— Activity —
Output the lines below exactly, please, from the first line until the line with "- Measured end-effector", counting both.

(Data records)
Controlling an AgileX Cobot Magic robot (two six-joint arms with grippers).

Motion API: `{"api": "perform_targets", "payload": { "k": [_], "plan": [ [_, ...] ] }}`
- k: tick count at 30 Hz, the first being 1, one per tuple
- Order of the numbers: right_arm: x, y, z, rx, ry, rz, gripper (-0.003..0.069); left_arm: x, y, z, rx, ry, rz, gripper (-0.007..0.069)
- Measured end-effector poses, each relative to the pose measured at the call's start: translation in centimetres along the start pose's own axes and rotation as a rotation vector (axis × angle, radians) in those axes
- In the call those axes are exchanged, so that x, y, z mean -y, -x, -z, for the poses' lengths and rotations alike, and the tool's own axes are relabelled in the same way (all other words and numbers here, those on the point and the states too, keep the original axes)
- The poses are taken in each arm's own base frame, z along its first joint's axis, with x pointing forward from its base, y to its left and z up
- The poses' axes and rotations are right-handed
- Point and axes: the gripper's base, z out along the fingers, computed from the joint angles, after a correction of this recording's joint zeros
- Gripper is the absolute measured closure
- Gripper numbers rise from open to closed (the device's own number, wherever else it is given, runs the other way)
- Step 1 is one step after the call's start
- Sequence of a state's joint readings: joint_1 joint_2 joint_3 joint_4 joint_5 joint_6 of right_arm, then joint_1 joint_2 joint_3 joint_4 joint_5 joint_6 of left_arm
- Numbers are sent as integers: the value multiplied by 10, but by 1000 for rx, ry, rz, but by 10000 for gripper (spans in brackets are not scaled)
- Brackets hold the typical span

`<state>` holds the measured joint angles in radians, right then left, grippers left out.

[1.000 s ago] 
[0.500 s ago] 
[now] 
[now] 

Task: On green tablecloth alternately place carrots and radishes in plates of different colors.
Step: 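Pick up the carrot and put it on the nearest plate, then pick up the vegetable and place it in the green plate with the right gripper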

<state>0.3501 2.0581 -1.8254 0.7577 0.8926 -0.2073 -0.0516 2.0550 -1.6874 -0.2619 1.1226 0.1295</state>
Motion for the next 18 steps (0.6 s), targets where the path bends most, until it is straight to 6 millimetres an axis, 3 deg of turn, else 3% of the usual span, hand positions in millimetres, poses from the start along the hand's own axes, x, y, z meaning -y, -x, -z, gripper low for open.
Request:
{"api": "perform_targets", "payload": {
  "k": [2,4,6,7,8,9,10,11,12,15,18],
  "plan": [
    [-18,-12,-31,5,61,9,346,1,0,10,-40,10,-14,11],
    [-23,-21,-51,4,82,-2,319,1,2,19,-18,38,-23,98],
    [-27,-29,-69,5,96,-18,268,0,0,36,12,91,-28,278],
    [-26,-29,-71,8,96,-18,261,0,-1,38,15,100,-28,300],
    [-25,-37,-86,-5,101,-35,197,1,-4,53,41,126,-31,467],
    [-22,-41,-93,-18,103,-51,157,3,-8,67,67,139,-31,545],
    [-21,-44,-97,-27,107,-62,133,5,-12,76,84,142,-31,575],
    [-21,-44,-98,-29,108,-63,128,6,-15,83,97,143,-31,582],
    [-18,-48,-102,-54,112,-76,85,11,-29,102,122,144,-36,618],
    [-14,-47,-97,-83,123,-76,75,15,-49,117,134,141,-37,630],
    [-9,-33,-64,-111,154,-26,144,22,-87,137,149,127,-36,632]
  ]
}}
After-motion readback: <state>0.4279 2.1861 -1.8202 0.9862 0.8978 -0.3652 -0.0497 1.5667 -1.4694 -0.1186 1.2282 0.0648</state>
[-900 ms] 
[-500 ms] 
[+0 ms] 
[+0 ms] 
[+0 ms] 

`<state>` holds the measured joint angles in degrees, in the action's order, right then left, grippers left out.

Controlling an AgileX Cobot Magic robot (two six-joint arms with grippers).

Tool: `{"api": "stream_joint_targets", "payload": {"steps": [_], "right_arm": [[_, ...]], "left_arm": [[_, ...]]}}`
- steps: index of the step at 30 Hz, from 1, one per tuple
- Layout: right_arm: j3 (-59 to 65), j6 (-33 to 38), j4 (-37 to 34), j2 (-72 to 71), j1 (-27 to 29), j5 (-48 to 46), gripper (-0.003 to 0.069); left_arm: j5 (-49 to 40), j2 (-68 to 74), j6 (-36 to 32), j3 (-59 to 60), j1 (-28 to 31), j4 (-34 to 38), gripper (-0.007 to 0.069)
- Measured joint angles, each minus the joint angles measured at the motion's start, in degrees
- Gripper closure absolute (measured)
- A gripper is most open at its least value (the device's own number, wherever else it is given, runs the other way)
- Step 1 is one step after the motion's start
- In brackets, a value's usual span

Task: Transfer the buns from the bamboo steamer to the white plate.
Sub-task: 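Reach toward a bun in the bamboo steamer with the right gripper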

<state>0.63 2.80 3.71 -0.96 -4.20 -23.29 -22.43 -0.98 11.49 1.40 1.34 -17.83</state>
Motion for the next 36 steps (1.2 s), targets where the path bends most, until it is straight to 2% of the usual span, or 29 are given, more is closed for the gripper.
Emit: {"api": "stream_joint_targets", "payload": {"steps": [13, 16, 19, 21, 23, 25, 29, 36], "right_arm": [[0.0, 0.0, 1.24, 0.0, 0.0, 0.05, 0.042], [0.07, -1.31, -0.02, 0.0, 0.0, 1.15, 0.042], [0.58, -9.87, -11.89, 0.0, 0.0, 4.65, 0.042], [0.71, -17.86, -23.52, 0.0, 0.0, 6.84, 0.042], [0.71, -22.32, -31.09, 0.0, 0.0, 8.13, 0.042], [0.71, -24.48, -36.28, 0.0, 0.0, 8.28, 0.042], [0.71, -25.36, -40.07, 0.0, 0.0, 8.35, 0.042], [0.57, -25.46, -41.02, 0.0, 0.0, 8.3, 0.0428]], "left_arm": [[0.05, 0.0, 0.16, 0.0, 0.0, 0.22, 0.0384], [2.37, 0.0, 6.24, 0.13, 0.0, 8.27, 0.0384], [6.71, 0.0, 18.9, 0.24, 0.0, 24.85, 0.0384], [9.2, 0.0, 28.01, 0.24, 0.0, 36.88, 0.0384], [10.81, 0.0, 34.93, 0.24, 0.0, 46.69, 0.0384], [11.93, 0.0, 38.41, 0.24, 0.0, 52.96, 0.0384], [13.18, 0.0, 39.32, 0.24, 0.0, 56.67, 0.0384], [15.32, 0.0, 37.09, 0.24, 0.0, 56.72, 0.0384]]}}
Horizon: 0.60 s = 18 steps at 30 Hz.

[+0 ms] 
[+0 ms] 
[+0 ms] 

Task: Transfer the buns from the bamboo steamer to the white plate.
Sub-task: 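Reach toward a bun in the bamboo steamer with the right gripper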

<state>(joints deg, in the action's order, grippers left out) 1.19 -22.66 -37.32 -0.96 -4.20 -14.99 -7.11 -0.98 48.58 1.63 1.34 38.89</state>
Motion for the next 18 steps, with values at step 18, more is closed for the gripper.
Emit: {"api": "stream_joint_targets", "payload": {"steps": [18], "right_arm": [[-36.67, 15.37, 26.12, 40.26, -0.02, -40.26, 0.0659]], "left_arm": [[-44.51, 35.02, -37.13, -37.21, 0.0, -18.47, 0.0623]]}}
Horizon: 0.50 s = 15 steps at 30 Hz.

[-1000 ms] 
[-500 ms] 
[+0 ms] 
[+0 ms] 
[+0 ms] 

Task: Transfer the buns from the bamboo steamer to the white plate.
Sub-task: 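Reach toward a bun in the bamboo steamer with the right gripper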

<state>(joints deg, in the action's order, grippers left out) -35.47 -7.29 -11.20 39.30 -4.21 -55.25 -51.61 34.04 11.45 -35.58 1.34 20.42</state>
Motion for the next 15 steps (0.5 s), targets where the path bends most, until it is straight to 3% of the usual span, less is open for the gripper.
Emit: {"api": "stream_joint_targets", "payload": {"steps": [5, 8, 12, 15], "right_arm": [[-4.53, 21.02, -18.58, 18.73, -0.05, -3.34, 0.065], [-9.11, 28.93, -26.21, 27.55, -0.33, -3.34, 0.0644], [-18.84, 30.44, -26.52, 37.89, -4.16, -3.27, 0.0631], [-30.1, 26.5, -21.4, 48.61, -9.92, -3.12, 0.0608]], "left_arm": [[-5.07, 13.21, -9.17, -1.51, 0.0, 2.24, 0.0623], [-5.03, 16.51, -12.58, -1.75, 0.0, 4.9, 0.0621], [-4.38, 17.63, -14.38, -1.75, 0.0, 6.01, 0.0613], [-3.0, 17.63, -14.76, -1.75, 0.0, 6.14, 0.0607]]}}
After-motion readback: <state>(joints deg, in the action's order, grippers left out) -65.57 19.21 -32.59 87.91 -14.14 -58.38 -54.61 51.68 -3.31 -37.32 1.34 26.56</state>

— Response area —
Controlling an AgileX Cobot Magic robot (two six-joint arms with grippers).

Motion API: `{"api": "perform_targets", "payload": { "k": [_], "plan": [ [_, ...] ] }}`
- k: tick count at 30 Hz, the first being 1, one per tuple
- Order of the numbers: right_arm: x, y, z, rx, ry, rz, gripper (-0.003..0.069); left_arm: x, y, z, rx, ry, rz, gripper (-0.007..0.069)
- Measured end-effector poses, each relative to the pose measured at the call's start: translation in centimetres along the start pose's own axes and rotation as a rotation vector (axis × angle, radians) in those axes

For this exercise, nothing further remains.